The army’s reinforcements arrived in May. By this time disastrous tensions had arisen between Gage and Graves. Graves it was whose boats had ferried the dispirited soldiers back across the Charles River from Charlestown on 19 April. Now he realised that Charlest
own and the hills behind it (Breed’s Hill and Bunker’s Hill) offered the enemy too great a strategic advantage. So, he suggested burning Charlestown and fortifying redoubts on the hills, to be covered by the guns of his ships in the harbour. However, quite apart from natural inter-service rivalries, Graves carried with him from England a bitter hatred of Gage’s father.
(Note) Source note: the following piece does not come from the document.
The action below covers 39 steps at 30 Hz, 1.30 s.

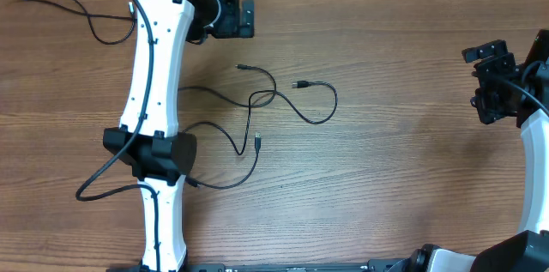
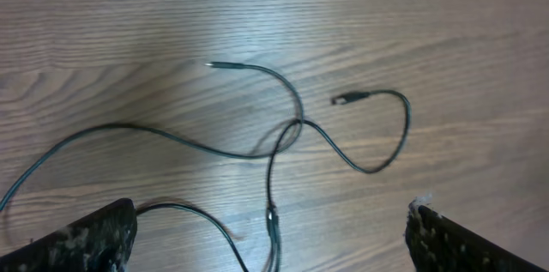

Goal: Untangle cables

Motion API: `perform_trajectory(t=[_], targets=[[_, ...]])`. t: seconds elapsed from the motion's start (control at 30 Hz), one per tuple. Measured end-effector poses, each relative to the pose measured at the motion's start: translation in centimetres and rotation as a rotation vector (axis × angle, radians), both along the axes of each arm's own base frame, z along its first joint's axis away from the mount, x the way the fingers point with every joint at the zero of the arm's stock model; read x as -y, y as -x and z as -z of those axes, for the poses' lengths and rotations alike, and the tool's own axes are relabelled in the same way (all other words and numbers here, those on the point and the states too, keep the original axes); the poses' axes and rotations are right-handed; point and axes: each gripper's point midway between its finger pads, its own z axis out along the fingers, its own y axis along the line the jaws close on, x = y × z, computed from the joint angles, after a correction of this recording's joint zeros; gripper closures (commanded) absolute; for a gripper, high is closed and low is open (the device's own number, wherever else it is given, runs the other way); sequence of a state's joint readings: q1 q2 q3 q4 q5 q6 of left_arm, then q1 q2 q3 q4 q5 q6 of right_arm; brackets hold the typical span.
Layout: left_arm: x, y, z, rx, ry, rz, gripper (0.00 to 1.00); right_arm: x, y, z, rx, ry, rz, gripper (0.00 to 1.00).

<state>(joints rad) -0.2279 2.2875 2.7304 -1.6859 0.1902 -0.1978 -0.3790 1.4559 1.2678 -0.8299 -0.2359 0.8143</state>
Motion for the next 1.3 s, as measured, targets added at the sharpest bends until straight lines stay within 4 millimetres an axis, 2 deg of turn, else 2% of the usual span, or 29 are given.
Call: perform_trajectory(t=[0.1,0.27,0.33,0.43,0.47,0.5,0.53,0.57,0.67,0.73,0.77,0.87,0.93,1.07,1.3], targets=[[0.9,1.9,-1.4,0.008,-0.005,0.04,0.01,0.0,0.0,0.0,0.0,0.0,0.0,0.0],[1.5,7.6,-3.1,-0.031,-0.018,0.099,0.0,0.0,0.0,0.0,0.0,0.0,0.0,0.0],[1.7,9.7,-2.8,-0.066,-0.027,0.12,0.0,0.0,0.0,0.0,-0.001,0.0,0.001,0.0],[2.3,12.0,-0.5,-0.158,-0.058,0.154,0.0,0.0,0.0,0.0,0.0,0.0,0.001,0.0],[2.5,12.3,0.5,-0.183,-0.067,0.162,0.01,0.0,0.0,0.0,0.0,0.0,0.001,0.0],[2.7,12.5,1.7,-0.206,-0.077,0.171,0.07,0.0,0.0,0.0,0.0,0.0,0.0,0.0],[3.1,12.6,3.5,-0.238,-0.089,0.181,0.26,0.0,0.0,0.0,-0.001,0.0,0.001,0.0],[3.3,12.8,5.0,-0.265,-0.101,0.192,0.32,0.0,0.0,0.0,0.0,0.0,0.0,0.0],[3.8,12.4,8.5,-0.28,-0.11,0.204,0.33,0.0,0.0,0.0,0.0,0.0,0.0,0.0],[3.7,12.5,10.5,-0.299,-0.116,0.203,0.43,0.0,0.0,0.0,-0.001,0.0,0.0,0.0],[3.7,12.6,11.2,-0.302,-0.117,0.205,0.44,0.0,0.0,0.0,0.0,0.0,0.0,0.0],[3.6,12.5,13.0,-0.303,-0.121,0.202,0.44,0.0,0.0,0.0,0.0,0.0,0.0,0.0],[3.5,12.9,14.1,-0.315,-0.125,0.202,0.55,0.0,0.0,0.0,0.0,0.0,0.0,0.0],[3.3,13.1,15.8,-0.319,-0.13,0.198,0.58,0.0,0.0,0.0,0.0,0.0,0.0,0.0],[2.7,12.8,16.3,-0.306,-0.166,0.179,0.66,0.0,0.0,0.0,0.0,0.0,0.0,0.0]])
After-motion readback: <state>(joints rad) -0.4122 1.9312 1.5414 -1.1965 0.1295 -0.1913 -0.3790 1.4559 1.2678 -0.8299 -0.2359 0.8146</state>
Perhaps affected by this as well as a naturally dilatory mind, Gage called the plan ‘too rash and sanguinary’12 and withdrew all British troops from the Charlestown peninsula. What he did allow the admiral to do was construct a battery on Copp’s Hill, overlooking the narrows between Boston and Charlestown, and arm it with 24-pounder guns. It was the sort of job the navy relished, perfectly convinced that in the matter of gunnery it knew better than the army. What the dispirited regulars thought is another matter.
The atmosphere inside the town during these few months is hard to imagine. Collingwood’s experience of his eighteen-month stint in Boston is confined to three lines of a potted autobiography written after Trafalgar, thirty years later. What is not in doubt is his opinion of the political situation, recorded in the first of his letters that survives. It was an opinion almost universal among the British armed forces and the Tory establishment:
I am all out of patience with them [Americans], and consider them the supporters of a dangerous Rebellion, rather than the assertors of the publick liberty; wish from my heart the whole pack were on Mount Pisga, then their declamations might get them a dinner.13
Since the end of April 1775 thousands of loyalist refugees had been pouring into Boston from many miles around, preferring the fetid certainties of a town under siege to the persecution of rebels. There were still many republicans in the town, and with a worsening food and fuel crisis, and rival mobs roaming the streets at night, the navy must have felt themselves at least relatively well-placed, secure inside their wooden walls anchored in the harbour.